Immigration 'Loopholes' Defraud Americans

By Wayne Lutton, Ph.D.
Published in The Social Contract
Volume 28, Number 2 (Winter 2018)
Issue theme: "Taxpayers Fund Illegal Aliens - The Earned Income Tax Credit Scam"
https://www.thesocialcontract.com/artman2/publish/tsc_28_2/tsc-28-2-editor.shtml




A number of programs originally intended to benefit certain segments of America, including the economy, have become agencies for abuse. Far from advancing the public good, they are defrauding American taxpayers, many of whom are hard-working, middle class wage earners scrambling year after year to support their families.

The Earned Income Tax Credit

Come every April 15 (Income Tax Day), we learn that illegal aliens are receiving checks from the Internal Revenue Service (IRS), as well as from state and local taxing authorities. In this issue of The Social Contract, Edwin S. Rubenstein, a distinguished economics analyst, explains how illegal aliens benefit financially from the Earned Income Tax Credit (EITC), the Additional Child Tax Credit (ACTC), and the American Opportunity Tax Credit (AOTC).

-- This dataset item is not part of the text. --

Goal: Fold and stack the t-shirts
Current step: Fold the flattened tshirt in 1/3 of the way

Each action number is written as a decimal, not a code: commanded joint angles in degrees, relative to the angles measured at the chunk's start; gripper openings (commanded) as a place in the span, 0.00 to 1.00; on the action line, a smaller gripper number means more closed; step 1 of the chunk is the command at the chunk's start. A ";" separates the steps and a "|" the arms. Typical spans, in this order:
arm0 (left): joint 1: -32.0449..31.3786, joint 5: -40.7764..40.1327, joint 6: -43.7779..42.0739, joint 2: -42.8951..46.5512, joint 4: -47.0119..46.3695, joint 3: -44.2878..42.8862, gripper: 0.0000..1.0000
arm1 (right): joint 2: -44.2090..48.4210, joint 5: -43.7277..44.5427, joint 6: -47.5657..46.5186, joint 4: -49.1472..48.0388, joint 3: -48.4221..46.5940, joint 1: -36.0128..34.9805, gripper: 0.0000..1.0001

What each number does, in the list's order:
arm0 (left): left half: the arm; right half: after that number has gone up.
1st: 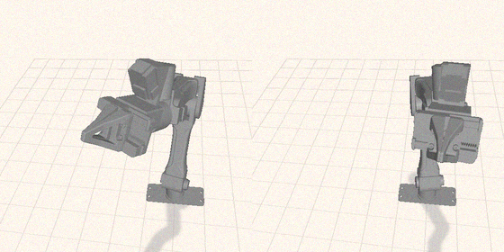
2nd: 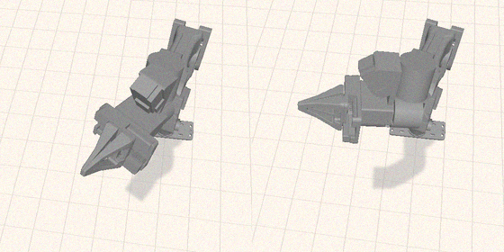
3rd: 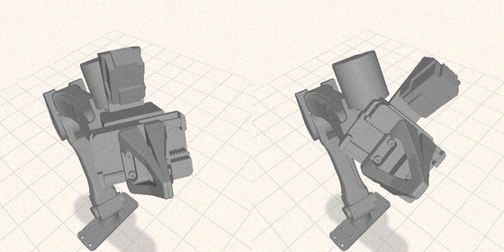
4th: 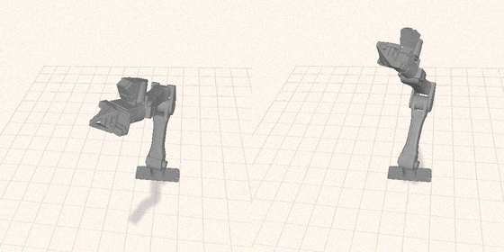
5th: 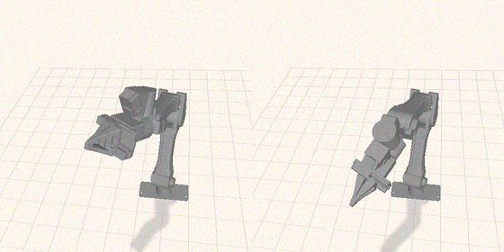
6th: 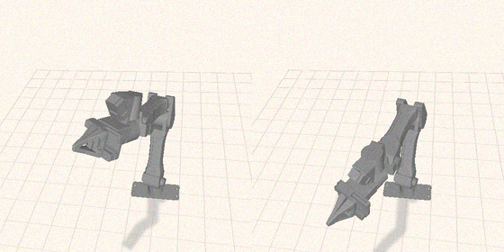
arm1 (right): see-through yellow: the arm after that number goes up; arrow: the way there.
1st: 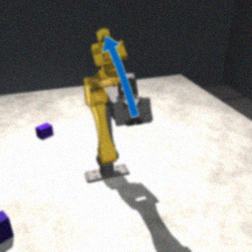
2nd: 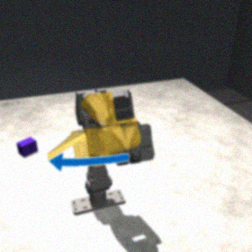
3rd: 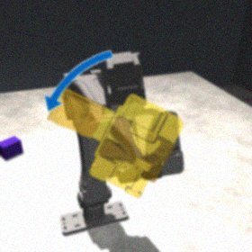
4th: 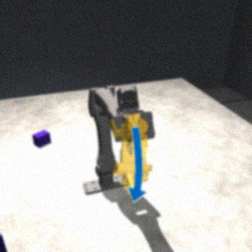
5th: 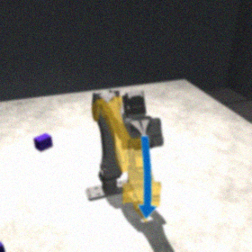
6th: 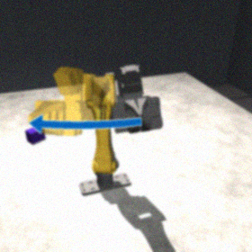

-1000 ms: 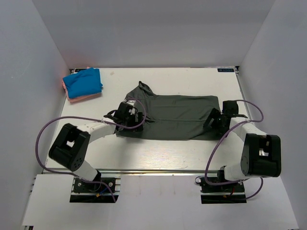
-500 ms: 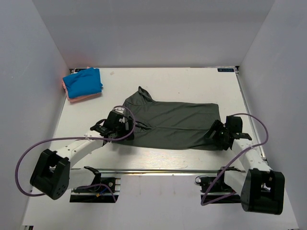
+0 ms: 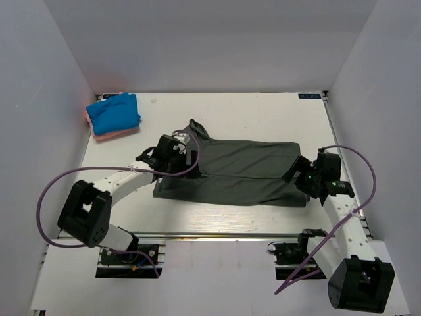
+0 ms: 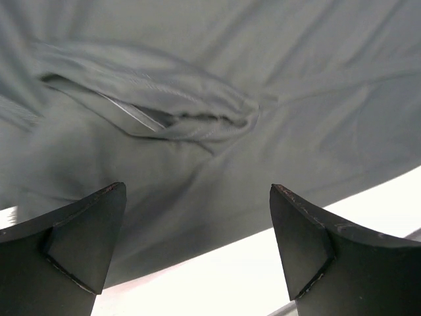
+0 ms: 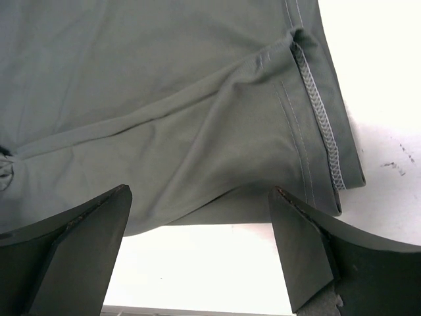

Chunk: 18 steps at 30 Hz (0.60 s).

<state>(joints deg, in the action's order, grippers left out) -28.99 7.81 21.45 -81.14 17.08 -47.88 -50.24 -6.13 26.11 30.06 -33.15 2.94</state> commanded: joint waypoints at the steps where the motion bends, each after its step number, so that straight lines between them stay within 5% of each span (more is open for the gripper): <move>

The Earned Income Tax Credit and Illegal Immigration was originally released by The Social Contract Press in April of 2009. The information featured in this issue is an update of that report, which highlights the fact that the abuses he identified nine years ago have been allowed to flourish.

Outsourcing

As the Wall Street Journal recently pointed out, outsourcing and “workforce solutions” companies (which essentially lease workers to employer clients) are coming to dominate global employment (Lauren Weber, “Outsourcing Grabs More of Workforce,” WSJ, December 29, 2017, p. B3).

“Outsourcing companies are vacuuming up the world’s workers as traditional employers are handing over more of their tasks to non-employees, a shift that has transformed the way corporations do business and profoundly affected workers’ prospects and pay,” the WSJ reveals.

Employers now “view labor as an on-demand resource they can rent as needed,” instead of keeping a well-trained, loyal workforce; as the WSJ continues,

For employers, dispatching work to outside companies saves money and lets them access skills they need without adding to their headcount. Workers in jobs that have gone to outsourcers…can feel moved around like chess pieces, either displaced entirely or rebadged as employees of a service provider…with fewer benefits and lower pay.

This is encouraged by government authorities, which write the tax codes and set labor practices. As always, it remains for grassroots activists to fight for the interests of the public at large.

About the author

Wayne Lutton is editor of The Social Contract.